→ **Task requirements**
Using the data below, output the first line and every line after it up to and including the line containing "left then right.", exactly as written and with nothing added.

→ **Collected material**
_____

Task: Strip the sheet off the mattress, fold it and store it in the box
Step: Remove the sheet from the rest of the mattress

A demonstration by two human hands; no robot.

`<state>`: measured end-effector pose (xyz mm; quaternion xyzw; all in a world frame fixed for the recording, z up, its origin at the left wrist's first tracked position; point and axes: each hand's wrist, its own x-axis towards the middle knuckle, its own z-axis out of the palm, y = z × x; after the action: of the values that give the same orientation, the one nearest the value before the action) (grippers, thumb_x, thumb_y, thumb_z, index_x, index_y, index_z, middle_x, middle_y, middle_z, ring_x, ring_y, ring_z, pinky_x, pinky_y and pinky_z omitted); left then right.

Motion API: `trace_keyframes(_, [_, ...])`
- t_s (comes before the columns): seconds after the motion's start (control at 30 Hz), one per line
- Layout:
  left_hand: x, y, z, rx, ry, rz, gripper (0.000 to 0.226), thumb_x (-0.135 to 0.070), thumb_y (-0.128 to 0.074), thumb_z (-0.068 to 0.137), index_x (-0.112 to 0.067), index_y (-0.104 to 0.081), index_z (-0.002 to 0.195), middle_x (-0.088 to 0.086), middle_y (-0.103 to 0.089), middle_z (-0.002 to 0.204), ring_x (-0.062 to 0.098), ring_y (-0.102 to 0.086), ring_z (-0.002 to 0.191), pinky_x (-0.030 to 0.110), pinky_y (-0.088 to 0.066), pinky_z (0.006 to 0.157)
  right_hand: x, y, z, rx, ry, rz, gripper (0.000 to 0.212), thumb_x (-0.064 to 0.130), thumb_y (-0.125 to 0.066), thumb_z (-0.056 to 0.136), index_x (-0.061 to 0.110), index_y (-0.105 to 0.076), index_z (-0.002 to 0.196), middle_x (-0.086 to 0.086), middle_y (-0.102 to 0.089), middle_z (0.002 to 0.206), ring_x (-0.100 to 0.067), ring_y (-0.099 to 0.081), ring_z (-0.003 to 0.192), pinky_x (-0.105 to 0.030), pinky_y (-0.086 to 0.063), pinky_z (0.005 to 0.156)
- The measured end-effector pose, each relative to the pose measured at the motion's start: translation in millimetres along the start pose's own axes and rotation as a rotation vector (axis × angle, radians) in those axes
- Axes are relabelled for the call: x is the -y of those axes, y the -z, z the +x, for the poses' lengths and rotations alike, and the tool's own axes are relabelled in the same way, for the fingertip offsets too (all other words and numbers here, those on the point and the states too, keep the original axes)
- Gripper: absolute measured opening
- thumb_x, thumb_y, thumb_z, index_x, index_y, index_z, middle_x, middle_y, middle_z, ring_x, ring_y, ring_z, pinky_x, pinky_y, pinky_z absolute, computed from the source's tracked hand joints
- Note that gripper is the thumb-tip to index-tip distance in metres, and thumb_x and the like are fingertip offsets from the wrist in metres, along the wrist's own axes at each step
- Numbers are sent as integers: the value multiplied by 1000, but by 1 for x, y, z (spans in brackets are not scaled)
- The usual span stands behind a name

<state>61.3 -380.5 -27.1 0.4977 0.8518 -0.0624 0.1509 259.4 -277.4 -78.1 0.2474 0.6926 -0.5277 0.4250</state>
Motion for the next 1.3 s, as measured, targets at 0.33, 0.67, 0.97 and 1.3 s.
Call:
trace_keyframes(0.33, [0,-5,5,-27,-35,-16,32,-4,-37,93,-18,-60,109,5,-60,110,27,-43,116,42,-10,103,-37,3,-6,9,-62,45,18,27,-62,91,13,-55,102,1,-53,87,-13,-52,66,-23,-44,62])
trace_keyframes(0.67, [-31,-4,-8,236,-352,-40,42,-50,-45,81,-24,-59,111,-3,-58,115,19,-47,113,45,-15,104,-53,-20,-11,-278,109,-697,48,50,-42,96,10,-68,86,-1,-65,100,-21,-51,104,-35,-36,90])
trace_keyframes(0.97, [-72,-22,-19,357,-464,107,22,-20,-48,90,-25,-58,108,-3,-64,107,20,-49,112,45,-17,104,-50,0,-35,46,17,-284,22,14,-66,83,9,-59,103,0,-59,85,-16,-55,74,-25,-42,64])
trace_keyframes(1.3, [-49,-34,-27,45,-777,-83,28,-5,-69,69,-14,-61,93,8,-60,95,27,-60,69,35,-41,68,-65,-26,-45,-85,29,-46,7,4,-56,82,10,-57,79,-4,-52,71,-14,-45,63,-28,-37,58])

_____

→ **Solved problem**
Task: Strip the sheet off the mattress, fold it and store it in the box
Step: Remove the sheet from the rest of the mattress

A demonstration by two human hands; no robot.

`<state>`: measured end-effector pose (xyz mm; quaternion xyzw; all in a world frame fixed for the recording, z up, its origin at the left wrist's first tracked position; point and axes: each hand's wrist, its own x-axis towards the middle knuckle, its own z-axis out of the palm, y = z × x; after the action: of the values that give the same orientation, the one nearest the value before the action) (grippers, thumb_x, thumb_y, thumb_z, index_x, index_y, index_z, middle_x, middle_y, middle_z, ring_x, ring_y, ring_z, pinky_x, pinky_y and pinky_z omitted); left then right.

The required output is now complete.